▶ Action item
Return each line below holding the string "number".

▶ Collected material
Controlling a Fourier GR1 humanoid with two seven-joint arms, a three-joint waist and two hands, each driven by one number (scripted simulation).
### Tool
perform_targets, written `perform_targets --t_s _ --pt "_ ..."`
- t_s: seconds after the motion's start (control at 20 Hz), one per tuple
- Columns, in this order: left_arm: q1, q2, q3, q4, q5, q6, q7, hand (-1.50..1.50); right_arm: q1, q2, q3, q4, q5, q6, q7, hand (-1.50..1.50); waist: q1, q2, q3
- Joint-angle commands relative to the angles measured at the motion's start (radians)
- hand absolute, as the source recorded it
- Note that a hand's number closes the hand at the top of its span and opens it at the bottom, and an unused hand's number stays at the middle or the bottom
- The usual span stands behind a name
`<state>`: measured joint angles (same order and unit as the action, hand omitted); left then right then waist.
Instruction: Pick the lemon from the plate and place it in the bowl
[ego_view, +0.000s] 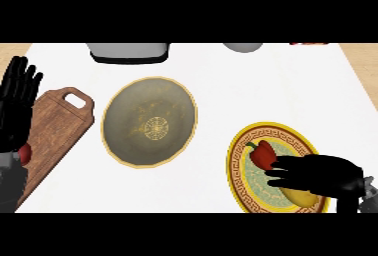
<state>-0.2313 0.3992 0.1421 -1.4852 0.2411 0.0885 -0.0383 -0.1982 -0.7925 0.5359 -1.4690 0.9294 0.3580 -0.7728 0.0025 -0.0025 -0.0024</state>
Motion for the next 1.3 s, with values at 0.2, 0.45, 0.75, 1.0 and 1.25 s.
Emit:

▶ Task solution
Controlling a Fourier GR1 humanoid with two seven-joint arms, a three-joint waist and two hands, each driven by one number (scripted simulation).
- Note that a hand's number closes the hand at the top of its span and opens it at the bottom, and an unused hand's number stays at the middle or the bottom

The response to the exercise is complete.